>>

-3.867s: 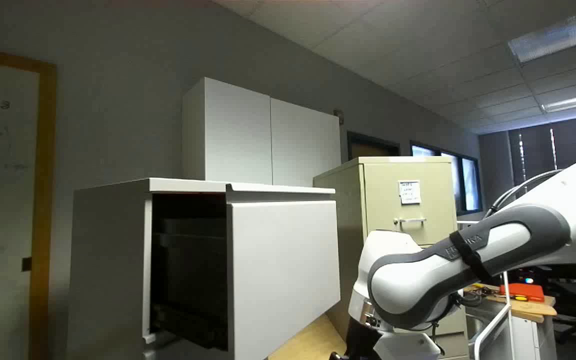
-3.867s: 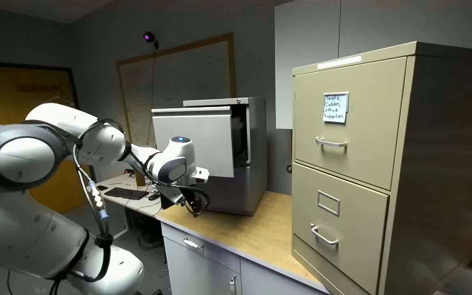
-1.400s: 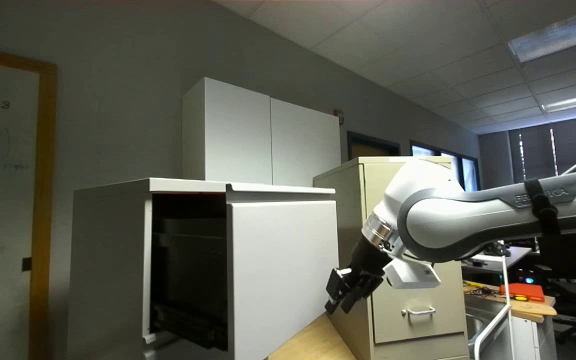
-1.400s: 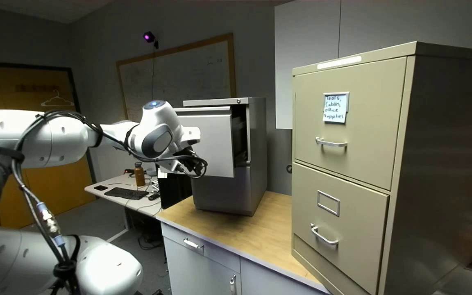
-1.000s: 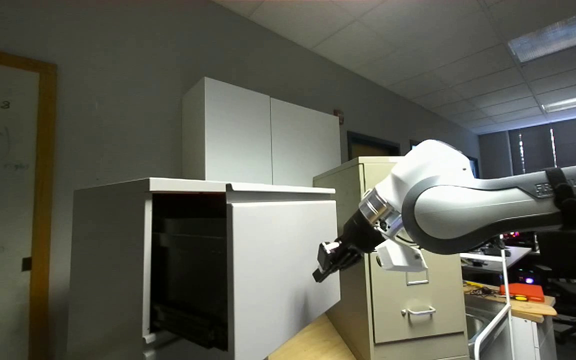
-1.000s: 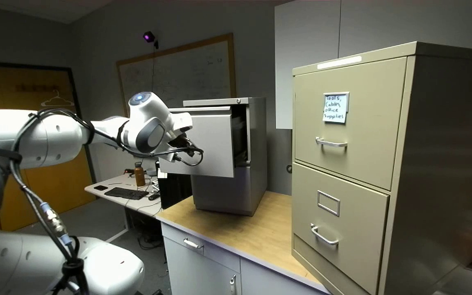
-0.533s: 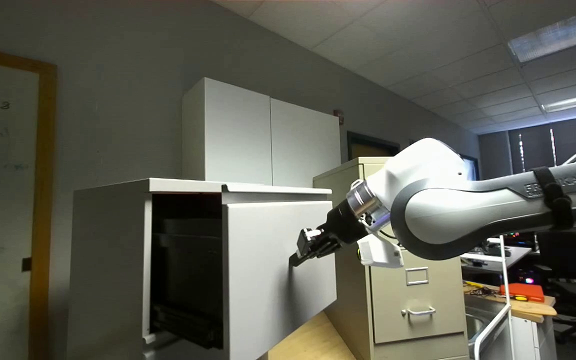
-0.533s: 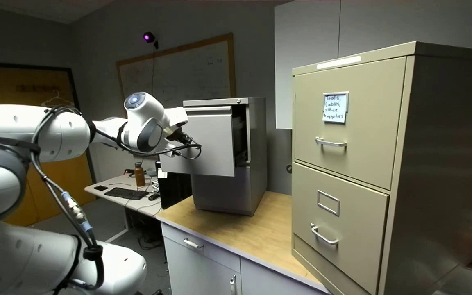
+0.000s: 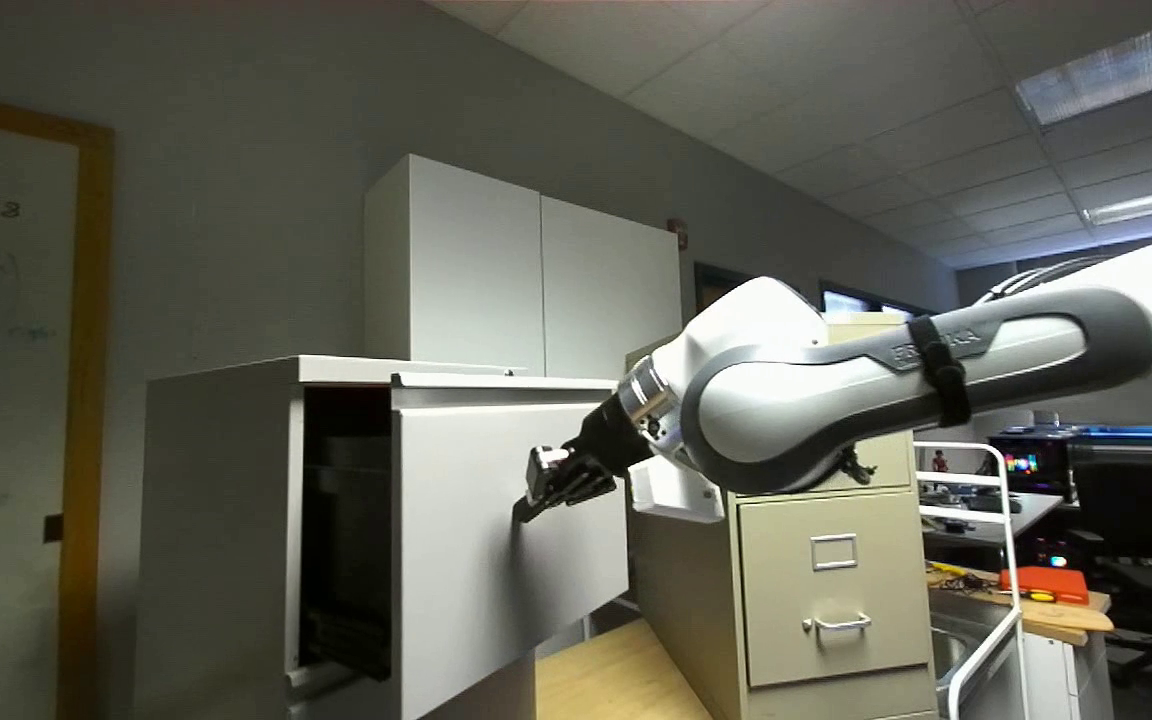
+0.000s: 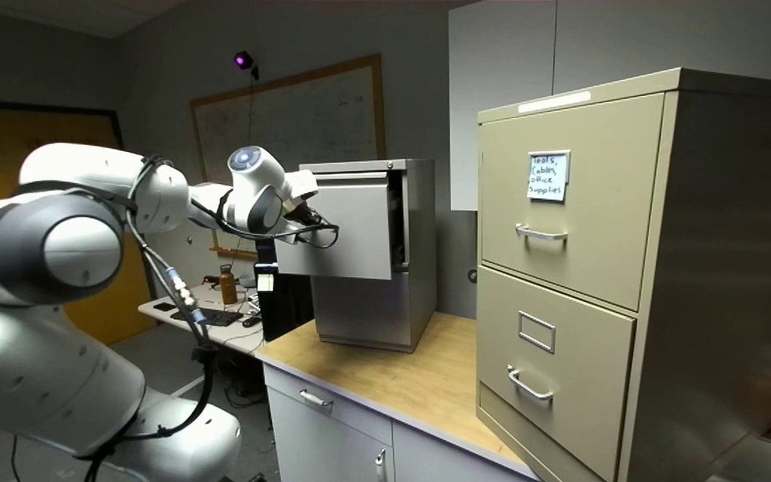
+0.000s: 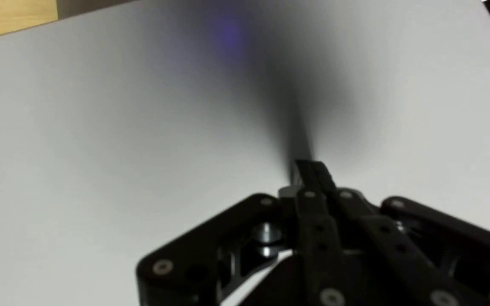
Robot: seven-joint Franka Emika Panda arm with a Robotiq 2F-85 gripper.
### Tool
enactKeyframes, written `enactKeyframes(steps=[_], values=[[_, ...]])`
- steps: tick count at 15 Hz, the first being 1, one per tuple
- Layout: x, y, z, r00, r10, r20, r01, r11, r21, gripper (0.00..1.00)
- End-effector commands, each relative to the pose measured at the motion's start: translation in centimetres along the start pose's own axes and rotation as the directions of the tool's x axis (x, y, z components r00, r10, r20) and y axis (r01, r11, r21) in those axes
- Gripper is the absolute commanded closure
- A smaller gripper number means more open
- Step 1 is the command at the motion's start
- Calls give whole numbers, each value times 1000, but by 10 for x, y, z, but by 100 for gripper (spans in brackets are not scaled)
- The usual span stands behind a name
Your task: Close the top drawer of the file cabinet to the left
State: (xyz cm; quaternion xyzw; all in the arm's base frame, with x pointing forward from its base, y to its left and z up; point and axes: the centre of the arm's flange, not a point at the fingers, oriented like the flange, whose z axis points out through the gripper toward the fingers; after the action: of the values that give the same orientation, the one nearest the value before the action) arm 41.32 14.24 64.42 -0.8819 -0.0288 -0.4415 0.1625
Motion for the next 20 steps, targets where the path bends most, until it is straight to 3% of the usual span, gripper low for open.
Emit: enactKeyframes(steps=[1,10,15,20], values=[[53,-18,56,1000,-19,15,18,999,41,100],[120,-48,128,998,-48,40,44,995,85,100],[141,-70,145,997,-71,44,66,991,115,100],[146,-69,145,994,-73,79,65,992,106,100]])
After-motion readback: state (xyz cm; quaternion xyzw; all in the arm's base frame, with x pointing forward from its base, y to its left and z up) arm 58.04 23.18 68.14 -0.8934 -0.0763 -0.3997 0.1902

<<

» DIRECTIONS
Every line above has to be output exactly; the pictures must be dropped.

» REPLY
-3.867s: 
-3.867s: 
-1.400s: 
-1.400s: 
-1.000s: 
-1.000s: 
-0.533s: 
-0.533s: 
+0.000s: 
+0.000s: 
+0.000s: 
Robot: seven-joint Franka Emika Panda arm with a Robotiq 2F-85 gripper.
### Tool
enactKeyframes, written `enactKeyframes(steps=[_], values=[[_, ...]])`
- steps: tick count at 15 Hz, the first being 1, one per tuple
- Layout: x, y, z, r00, r10, r20, r01, r11, r21, gripper (0.00..1.00)
- End-effector commands, each relative to the pose measured at the motion's start: translation in centimetres along the start pose's own axes and rotation as the directions of the tool's x axis (x, y, z components r00, r10, r20) and y axis (r01, r11, r21) in those axes
- Gripper is the absolute commanded closure
- A smaller gripper number means more open
- Step 1 is the command at the motion's start
- Calls give whole numbers, each value times 1000, but by 10 for x, y, z, but by 100 for gripper (spans in brackets are not scaled)
- The usual span stands behind a name
Your task: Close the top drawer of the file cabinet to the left
State: (xyz cm; quaternion xyzw; all in the arm's base frame, with x pointing forward from its base, y to its left and z up; point and axes: the centre of the arm's flange, not a point at the fingers, oriented like the flange, whose z axis points out through the gripper toward the fingers; after the action: of the values that give the same orientation, the one nearest the value before the action) arm 41.32 14.24 64.42 -0.8819 -0.0288 -0.4415 0.1625
Motion for the next 20 steps, targets where the path bends most, until it is straight to 3% of the usual span, gripper low for open.
Emit: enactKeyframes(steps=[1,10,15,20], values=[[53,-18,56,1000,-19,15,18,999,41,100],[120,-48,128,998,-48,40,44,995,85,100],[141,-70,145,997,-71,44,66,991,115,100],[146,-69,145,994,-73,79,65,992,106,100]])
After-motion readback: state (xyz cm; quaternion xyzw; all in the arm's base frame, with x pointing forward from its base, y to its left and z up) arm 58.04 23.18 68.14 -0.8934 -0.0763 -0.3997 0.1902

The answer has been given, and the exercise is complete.